I've been working on a sensor box that supports:
4x temperature sensors
2x pressure sensors
1x 10Hz GPs
1x Gyroscope
1x or 2x OLED displays that replace the edge OEM gauges to display data
3x Digital switches (one used to cycle through the OLED screens)
1x Innovate Wideband O2 sensor
1x fuel level input (needed if 2x OLEDS are used)
1x CAN bus so that data can be sent and received to/from an aftermarket ECU
The sensor box requires 34 input pins and power input.
The original socket I used was small but a pain in the arse to upgrade.
If every pin was populated it wasn't too hard to install all the wiring but no-one wants to do that, you only want to install what you need as you need it.
Removing the locking mechanism proved to be problematic; even with the correct tools I practically destroyed the locking mechanism.
Something simpler was needed.
I found a picture of a Pololu harness which looked perfect for what I needed:
This harness uses common Dupont connecters/wiring which are used on breadboards and Arduino and Raspberry Pi projects. It's very easy to add and remove pins from these; to remove a pin you just need a needle and pull up the locking tab and the pin slides out.
The 2x27 female connector is "strong enough" to hold the connector to the PCB's 2x27 90* connector but the split-out connectors need something stronger so I use Molex Micro-Fit 3.0mm connectors.

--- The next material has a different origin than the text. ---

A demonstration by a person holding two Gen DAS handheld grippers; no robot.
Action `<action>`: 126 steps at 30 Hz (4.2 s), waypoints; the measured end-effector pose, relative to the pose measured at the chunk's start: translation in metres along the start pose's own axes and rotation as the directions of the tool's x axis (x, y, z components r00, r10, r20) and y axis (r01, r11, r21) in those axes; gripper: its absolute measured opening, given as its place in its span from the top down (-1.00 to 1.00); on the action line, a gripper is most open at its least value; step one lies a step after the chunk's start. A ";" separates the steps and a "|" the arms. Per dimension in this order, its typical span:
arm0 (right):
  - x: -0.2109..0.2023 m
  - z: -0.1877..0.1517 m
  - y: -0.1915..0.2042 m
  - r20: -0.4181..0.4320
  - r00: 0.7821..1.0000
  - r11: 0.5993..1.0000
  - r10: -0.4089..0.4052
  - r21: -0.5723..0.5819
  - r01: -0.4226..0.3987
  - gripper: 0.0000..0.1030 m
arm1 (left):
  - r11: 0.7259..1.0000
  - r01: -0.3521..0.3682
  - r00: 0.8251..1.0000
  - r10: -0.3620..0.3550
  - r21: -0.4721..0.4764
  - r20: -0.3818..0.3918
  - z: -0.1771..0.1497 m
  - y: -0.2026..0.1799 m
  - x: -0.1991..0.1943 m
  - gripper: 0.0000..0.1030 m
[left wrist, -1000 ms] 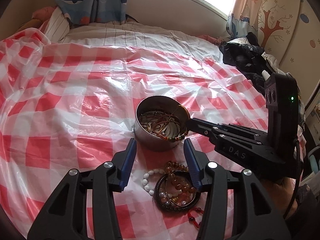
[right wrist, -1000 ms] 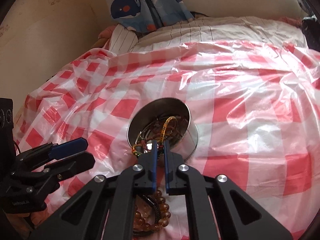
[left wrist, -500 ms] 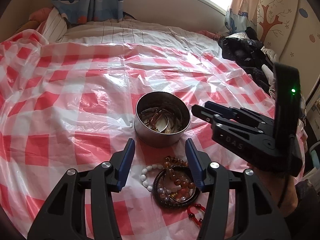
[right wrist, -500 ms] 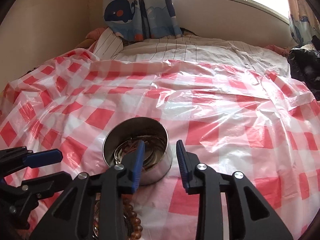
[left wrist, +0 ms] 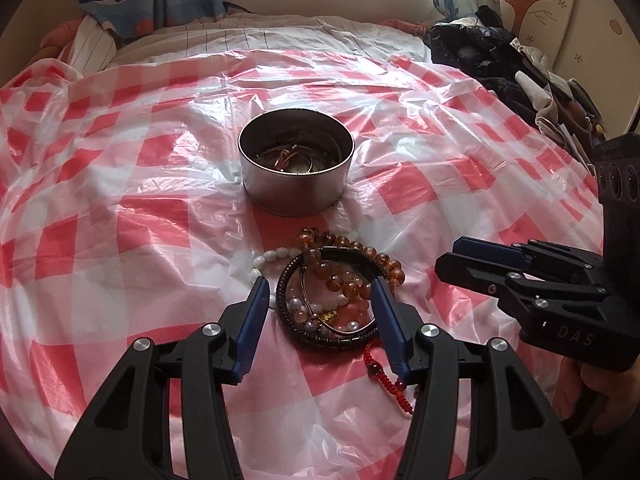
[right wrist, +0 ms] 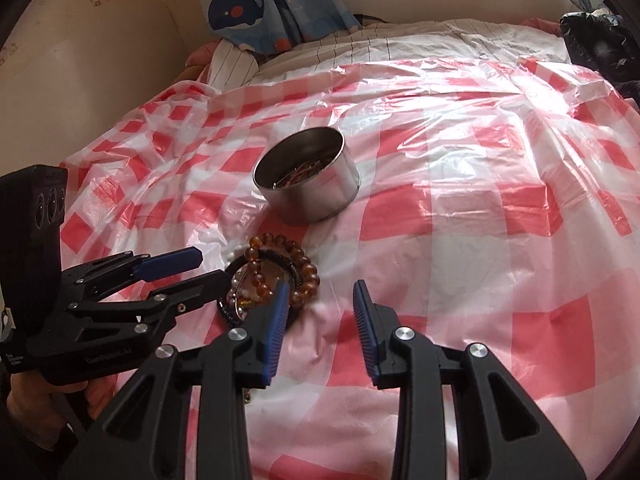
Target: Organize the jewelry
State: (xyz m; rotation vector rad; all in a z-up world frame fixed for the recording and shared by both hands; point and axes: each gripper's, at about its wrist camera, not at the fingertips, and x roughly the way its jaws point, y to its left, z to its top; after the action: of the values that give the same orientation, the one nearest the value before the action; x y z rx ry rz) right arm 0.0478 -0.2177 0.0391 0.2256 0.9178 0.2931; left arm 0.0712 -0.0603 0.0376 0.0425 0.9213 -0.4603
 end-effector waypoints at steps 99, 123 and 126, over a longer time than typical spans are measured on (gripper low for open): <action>0.037 -0.013 0.019 -0.127 0.988 0.990 -0.090 -0.124 0.074 0.11 | 0.984 -0.107 0.987 0.122 0.139 -0.104 -0.028 0.025 0.004 0.22; 0.015 -0.007 0.019 -0.037 0.995 0.986 -0.097 -0.142 0.091 1.00 | 0.992 -0.062 0.997 0.066 0.114 -0.028 -0.015 0.024 -0.016 0.86; 0.005 -0.003 0.021 0.011 0.997 0.988 -0.077 -0.136 0.078 1.00 | 0.995 -0.050 0.999 0.049 0.086 0.009 -0.011 0.028 -0.027 0.86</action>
State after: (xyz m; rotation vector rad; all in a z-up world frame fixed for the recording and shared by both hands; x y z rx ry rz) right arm 0.0448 -0.1958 0.0399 0.0640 0.8950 0.2817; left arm 0.0602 -0.0223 0.0475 0.1420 0.8917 -0.4535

Stripping one end of the Dupont wires for the Molex pins was annoying initially because the wires are very thin and I'd often end up with only 1 or 2 wire strands so I couldn't crimp the Molex pins to them and I wouldn't trust a single wire for the electrical connection either.

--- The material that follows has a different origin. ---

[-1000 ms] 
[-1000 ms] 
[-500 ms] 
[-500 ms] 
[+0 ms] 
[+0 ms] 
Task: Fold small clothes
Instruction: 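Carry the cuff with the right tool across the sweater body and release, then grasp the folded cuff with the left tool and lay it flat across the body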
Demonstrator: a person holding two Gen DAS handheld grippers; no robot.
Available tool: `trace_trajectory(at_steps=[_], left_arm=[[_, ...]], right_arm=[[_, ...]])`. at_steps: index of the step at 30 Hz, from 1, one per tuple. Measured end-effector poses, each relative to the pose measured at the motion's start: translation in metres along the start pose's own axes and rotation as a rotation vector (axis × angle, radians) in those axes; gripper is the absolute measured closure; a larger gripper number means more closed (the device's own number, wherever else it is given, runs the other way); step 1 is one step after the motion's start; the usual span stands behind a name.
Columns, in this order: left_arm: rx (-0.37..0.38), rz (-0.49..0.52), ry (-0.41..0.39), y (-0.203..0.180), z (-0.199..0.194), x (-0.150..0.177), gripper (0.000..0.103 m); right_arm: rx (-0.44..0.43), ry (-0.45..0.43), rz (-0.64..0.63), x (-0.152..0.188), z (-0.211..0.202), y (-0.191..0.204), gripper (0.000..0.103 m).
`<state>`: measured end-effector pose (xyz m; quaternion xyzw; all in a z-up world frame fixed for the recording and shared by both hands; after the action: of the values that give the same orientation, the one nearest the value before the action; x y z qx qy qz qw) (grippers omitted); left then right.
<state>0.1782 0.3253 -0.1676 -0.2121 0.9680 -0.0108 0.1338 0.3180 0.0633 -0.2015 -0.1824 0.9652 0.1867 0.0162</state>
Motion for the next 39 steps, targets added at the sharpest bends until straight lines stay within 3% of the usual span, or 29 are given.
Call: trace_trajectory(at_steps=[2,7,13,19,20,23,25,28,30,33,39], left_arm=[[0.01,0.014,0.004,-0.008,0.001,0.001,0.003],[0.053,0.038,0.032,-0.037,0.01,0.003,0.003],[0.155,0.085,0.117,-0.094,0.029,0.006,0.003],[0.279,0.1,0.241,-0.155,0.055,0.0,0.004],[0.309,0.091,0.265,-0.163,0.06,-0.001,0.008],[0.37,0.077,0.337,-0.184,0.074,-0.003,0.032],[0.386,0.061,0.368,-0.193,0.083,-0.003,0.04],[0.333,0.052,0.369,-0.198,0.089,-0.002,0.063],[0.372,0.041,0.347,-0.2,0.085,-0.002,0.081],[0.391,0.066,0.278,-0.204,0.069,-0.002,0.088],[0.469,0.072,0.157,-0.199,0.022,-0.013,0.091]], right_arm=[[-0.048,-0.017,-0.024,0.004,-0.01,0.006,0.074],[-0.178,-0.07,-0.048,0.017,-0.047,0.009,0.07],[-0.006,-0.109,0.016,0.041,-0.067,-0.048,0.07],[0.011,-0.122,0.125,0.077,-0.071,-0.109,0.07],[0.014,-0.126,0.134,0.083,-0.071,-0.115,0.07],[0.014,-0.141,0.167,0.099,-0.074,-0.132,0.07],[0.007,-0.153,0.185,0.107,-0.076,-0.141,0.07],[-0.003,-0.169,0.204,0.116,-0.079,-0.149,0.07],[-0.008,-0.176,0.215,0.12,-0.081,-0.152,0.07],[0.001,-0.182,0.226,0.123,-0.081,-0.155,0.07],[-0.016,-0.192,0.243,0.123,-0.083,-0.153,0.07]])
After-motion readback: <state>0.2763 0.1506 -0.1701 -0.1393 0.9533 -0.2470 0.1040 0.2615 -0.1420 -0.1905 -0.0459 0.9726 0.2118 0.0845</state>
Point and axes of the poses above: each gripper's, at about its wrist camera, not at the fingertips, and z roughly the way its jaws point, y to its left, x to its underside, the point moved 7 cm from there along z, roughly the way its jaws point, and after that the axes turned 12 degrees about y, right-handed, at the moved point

After a bit of Googling I found that the following type of wire stripper works best for thin wires so I bought one - it DOES work well for small wires once you've set the screw correctly:
I decided to use a locking connector on the PCB just to be safe.
For a 2x27 pin PCB connector I needed to use a 2x20 pin connector socket and shorten it by one pin so that the locking connector locks down onto the 2x edge pins.

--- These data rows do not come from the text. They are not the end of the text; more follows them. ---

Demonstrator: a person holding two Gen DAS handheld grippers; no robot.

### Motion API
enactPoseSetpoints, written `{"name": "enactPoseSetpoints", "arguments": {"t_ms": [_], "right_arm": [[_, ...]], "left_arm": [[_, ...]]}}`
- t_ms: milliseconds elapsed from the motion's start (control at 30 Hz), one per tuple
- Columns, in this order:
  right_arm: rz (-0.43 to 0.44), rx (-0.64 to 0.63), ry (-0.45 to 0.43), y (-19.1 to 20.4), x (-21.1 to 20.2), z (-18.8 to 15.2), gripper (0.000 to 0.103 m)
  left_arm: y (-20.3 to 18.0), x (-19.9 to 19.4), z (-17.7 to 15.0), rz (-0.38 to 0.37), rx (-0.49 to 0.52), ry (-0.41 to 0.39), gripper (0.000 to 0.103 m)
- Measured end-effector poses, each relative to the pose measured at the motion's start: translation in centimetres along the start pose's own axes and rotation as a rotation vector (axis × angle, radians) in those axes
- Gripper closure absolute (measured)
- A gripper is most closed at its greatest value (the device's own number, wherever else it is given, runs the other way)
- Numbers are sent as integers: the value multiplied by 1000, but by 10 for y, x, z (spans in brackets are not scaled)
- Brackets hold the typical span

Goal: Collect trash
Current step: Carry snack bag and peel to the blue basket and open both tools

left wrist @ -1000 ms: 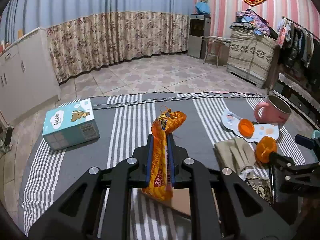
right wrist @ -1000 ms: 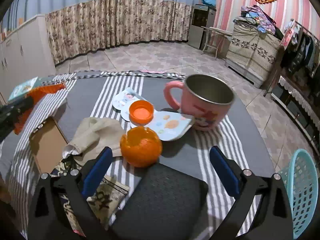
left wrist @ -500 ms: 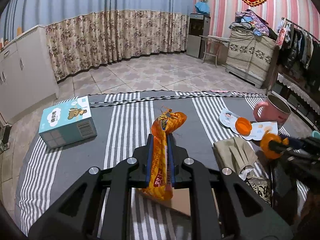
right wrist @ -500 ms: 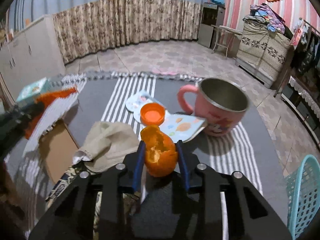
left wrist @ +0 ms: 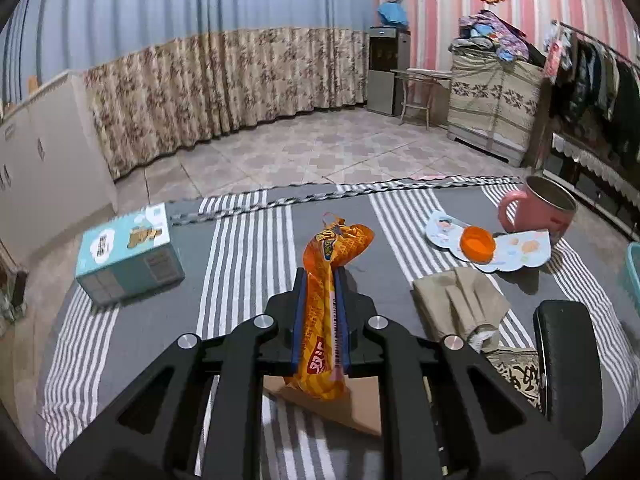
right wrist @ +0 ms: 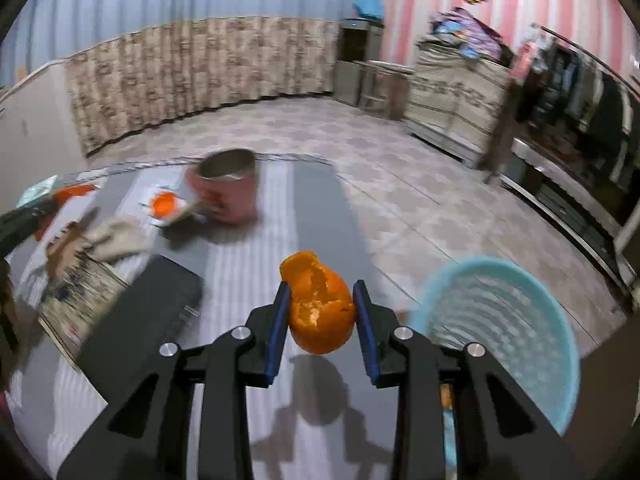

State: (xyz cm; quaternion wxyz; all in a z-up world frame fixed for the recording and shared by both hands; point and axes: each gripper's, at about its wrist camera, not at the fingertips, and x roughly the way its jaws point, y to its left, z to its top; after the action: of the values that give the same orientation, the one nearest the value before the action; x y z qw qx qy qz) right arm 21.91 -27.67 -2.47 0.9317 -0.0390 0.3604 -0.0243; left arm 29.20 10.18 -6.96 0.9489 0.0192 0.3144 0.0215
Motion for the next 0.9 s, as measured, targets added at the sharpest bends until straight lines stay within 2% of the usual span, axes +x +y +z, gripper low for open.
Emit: {"name": "enactPoseSetpoints", "arguments": {"t_ms": [100,267,433,533,600,667,767,900], "right_arm": [[-49,70,-6,-52,-14,-12,71],[-84,214,-34,-120,-15,-30,71],[-137,212,-63,-142,-7,-25,71],[-129,216,-72,-153,-4,-24,71],[-160,205,-79,-161,-2,-27,71],[-195,201,-87,-171,3,-27,71],[-175,255,-82,-192,7,-29,71],[-187,282,-100,-208,2,-30,71]], "left_arm": [[-11,-6,3,13,27,-1,91],[-42,-33,16,-17,72,-20,91],[-89,-71,36,-64,115,-93,91],[-125,-84,43,-118,117,-117,91],[-158,-88,43,-179,129,-111,91],[-192,-90,36,-219,165,-107,91],[-245,-93,22,-260,227,-108,91],[-301,-92,5,-345,260,-75,91]]}}
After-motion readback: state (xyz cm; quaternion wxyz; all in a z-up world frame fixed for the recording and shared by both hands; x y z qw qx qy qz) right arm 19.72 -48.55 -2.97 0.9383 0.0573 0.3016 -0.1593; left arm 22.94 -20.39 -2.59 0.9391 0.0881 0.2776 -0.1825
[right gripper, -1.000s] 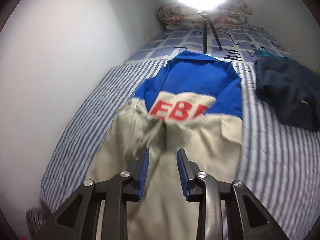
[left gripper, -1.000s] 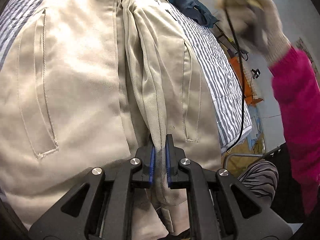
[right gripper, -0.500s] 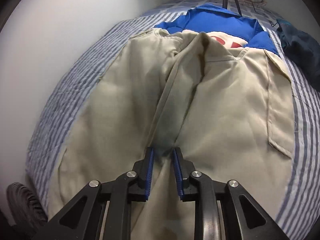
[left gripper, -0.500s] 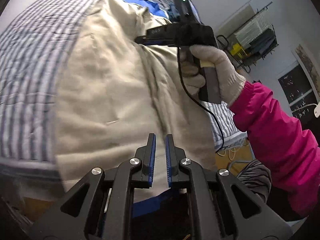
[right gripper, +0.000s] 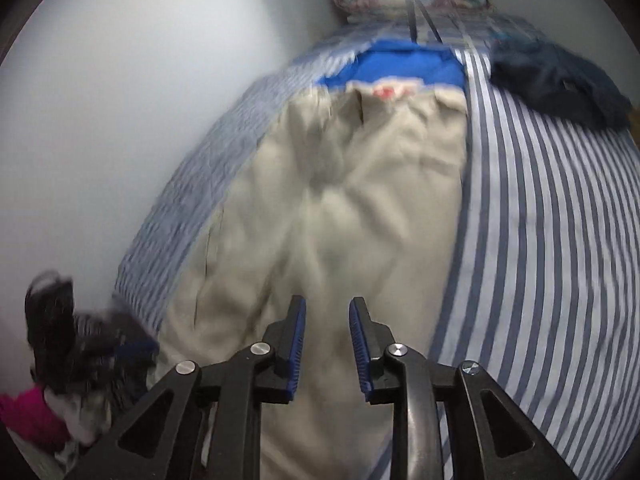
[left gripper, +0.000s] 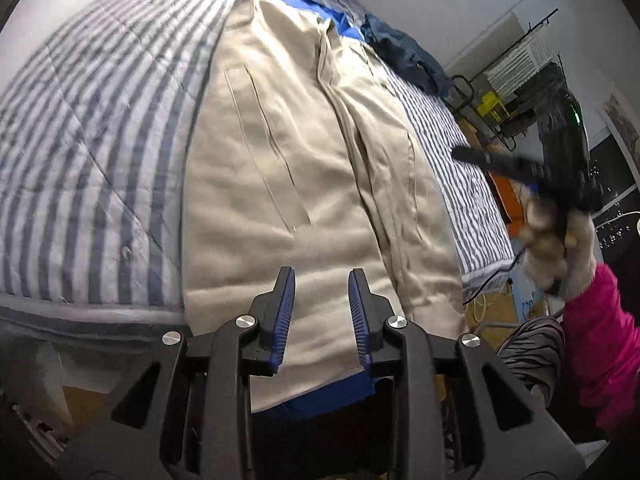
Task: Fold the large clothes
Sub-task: 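Open both tools and release the jacket, then grasp the jacket hem with both tools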
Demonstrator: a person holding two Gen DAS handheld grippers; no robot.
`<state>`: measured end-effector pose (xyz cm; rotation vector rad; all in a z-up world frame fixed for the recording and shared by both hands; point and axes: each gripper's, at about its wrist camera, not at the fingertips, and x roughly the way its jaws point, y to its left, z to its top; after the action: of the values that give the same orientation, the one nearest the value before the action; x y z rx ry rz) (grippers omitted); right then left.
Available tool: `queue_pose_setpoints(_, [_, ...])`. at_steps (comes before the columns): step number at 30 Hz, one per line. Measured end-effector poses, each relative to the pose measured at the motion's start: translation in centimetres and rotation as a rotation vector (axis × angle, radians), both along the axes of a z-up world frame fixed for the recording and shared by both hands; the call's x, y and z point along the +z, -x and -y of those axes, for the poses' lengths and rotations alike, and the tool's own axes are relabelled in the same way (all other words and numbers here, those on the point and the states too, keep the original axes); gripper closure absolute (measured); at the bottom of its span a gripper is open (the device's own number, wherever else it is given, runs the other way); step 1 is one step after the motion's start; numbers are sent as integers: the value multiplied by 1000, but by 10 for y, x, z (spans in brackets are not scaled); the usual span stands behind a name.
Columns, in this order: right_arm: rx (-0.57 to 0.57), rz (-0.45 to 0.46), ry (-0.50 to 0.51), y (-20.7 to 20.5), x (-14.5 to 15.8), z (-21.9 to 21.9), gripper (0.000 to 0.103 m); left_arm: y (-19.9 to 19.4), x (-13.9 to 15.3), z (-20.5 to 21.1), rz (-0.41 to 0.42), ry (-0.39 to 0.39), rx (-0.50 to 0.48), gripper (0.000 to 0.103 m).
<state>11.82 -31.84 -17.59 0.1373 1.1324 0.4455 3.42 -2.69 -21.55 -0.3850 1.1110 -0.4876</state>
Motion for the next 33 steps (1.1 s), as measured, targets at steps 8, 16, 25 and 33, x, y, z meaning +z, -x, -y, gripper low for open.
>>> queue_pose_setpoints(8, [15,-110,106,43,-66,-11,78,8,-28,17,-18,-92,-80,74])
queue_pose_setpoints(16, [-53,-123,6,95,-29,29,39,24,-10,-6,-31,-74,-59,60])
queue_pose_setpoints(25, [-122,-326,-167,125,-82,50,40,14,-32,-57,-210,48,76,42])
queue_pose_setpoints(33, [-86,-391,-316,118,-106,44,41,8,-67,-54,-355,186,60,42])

Unfortunately the locking connector takes up almost the entire fascia width so the power input needs to be mounted on the rear fascia.
I used my 3D printer to print custom front and rear fascias for the case:
The bottom left PCB daughter board is a Pololu 24-5V converter so the box can be powered by 12V or 5V input sources and won't get too hot.
Users can choose to power the box with 12V or 5V.
The yellow arrows point to where the printed label aligns to to make it easier when pinning the harness.
ManiacLachy has been testing my original sensor box and it has been flaky at times, noticeable because the OLED display locks up.
I haven't noticed this on my testbed or in my original car installation but he actually drives his car so is finding different errors.
One of the issues I've suspected is that I use I2C to control the OLED(s) and found out that they should only be used for short distances, < 1x metre.
This means that my sensor box needs to be located as close to the OLED(s) as possible.
The bottom 3D printed chunk allows the case to sit inside it and has 4x vertical slots for zip-ties to allow it to be mounted to the crash bar behind the cluster.
This is where I planned to mount the sensor box:
It wasn't too hard to mount this in my spare NB console that I originally bought to test-fit my Android Head Unit but fitting it in the car was a whole different story and accessing the rear power connector was going to be almost impossible!
The previous photo though gave me an idea - I can actually build a bracket to mount the sensor box using that OEM strut in the bottom+middle of the photo - I'm already bolting my DIY Android Head Unit mount there, the bracket can go on the other side!